Audrey regards her with dislike. She has never got on with Jenna, who does whatever the hell she wants, with flagrant disregard for how it affects anybody else. Now she enjoys taking some of the wind out of her sails. She doesn’t bother to hide her glee. “In fact, he did it last week.”
She watches Jenna’s eyes flicker to Catherine, then Dan. She’s already dropped this little bombshell on the others, and it got a similarly disturbed reaction from them.
“What the fuck is this?” Jenna says to Catherine.
Jenna doesn’t even have the decency to direct the question to her, Audrey thinks sourly. Well, it’s always been that way, hasn’t it? They’ve always treated her as the unwanted outsider, the hanger-on, the poor relation outside their little club. It infuriates her. They don’t have any idea what she and her brother went through, what she did for him. They’ve never had to grow up. They have no clue.
Catherine turns to her. “Tell her, Audrey, what you told us.”

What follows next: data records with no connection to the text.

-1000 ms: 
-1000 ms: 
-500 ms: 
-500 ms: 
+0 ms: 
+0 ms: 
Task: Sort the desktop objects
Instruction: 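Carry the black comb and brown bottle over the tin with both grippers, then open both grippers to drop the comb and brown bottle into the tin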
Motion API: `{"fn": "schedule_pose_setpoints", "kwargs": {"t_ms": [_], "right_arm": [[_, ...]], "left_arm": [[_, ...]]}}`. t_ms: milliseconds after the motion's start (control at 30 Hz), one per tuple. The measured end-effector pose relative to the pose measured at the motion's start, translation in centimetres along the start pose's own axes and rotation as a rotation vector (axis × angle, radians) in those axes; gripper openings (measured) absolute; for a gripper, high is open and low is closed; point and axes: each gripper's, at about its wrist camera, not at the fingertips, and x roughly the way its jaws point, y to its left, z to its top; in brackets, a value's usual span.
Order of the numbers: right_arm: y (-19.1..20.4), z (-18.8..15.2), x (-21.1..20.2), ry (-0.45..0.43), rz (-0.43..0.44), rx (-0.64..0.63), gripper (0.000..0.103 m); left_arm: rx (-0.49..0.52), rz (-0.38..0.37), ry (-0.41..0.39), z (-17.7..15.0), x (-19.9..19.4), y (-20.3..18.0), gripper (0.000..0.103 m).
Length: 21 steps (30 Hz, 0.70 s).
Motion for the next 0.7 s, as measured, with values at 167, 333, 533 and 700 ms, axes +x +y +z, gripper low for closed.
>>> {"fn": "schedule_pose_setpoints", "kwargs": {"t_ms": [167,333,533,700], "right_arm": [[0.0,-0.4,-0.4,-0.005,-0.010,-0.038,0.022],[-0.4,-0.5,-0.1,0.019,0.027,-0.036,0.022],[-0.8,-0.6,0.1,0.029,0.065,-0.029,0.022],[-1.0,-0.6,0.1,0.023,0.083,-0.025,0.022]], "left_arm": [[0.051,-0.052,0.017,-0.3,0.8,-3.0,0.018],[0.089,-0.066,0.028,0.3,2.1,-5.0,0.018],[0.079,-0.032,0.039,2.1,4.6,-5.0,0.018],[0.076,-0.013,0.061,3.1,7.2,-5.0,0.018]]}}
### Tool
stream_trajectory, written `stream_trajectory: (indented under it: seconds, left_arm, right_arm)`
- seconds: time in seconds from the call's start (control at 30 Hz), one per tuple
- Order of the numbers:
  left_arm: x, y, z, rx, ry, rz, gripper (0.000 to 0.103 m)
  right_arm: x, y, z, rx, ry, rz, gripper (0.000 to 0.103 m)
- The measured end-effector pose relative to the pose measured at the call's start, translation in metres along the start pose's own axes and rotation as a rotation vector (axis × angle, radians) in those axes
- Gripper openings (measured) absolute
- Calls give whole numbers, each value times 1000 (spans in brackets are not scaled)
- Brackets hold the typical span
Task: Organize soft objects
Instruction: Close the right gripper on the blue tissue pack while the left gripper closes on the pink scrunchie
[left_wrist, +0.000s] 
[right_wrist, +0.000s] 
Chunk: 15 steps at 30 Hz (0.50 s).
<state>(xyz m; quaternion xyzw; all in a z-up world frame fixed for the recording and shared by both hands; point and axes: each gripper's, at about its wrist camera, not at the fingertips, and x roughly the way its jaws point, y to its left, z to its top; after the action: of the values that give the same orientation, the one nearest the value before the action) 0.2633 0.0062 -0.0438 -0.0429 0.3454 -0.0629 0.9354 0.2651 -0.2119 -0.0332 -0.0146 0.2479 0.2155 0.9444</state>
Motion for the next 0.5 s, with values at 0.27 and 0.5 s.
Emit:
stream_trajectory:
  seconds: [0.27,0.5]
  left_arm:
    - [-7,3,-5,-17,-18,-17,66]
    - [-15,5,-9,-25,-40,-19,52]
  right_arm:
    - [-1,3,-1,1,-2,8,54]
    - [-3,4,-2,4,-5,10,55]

Audrey sits back in her chair and crosses one leg over the other. She’s going to tell them again, for Jenna’s benefit this time. Although it’s shocking and upsetting, what’s happened to Fred and Sheila, she can’t help smiling a little—this is her moment, after all. She says, “I visited your father just over a week ago, on Monday. He called me and asked me to come to the house. We had a long discussion. He told me he was going to change his will—that he would see Walter and do it later that week. Sheila already had a significant amount to live on until she died, and to leave as she wished, but regarding the bulk of his estate—half would go to me and the rest would be split among the rest of you.”
“I don’t believe that!” Dan exclaims vehemently, from the sofa. “Why would he do that?”
“It’s what he wanted,” Audrey says firmly, turning on Dan. “There’s still plenty to go around.” But she knows they’re greedy and they want as much as possible for themselves. And they don’t want her to have any of it.
“I don’t believe it either,” Jenna says. “You’re just making this up! You’ve always wanted Dad’s money.”
Audrey wants to hiss back at her, Look who’s talking,you greedy bitch, but instead she takes a deep breath, allows her smile to widen, and says, “Your mother was there too. She didn’t like it, but there wasn’t much she could do about it. She’d already signed a postnup agreement for what she got years ago; he could do what he liked.”
“This is fucking unbelievable!” Dan bursts out angrily, standing up suddenly. Audrey jumps a little in her chair.
Catherine interjects. “Let’s just all calm down, please. Dan, sit down.” He sinks back onto the sofa. Catherine says, “As far as I know, I am the executor of our parents’ estates. I will call Walter and find out what the wills contain. I’m sure there will be no surprises,” she says meaningfully, looking at Audrey. “But I’m not going to do it this minute. Our parents have just been murdered—how would it look?”
That’s Catherine for you, always concerned about how things look—the complete opposite of her sister, Audrey thinks. But she’s right—it would be inappropriate to call the lawyer a couple of hours after the discovery of the bodies. She surveys them all with distaste. They were always brats as children, and they haven’t changed any as adults.
Fred could be cruel; she knows that as well as anyone. Audrey, his little sister, is probably the only person alive who really understood him, knew what he was made of. She looks around the room at each of them—Catherine, Dan, and Jenna. The news on the radio suggested that it was a violent robbery, but what if it wasn’t? What if it was one of them?
She sees them now through new eyes. She’s never really had to consider it before. But now she thinks about the family taint—the streak of psychopathy that has run through the Merton family. She wonders if it lurks hidden inside one of them.
Perhaps she should be more careful, she thinks uneasily.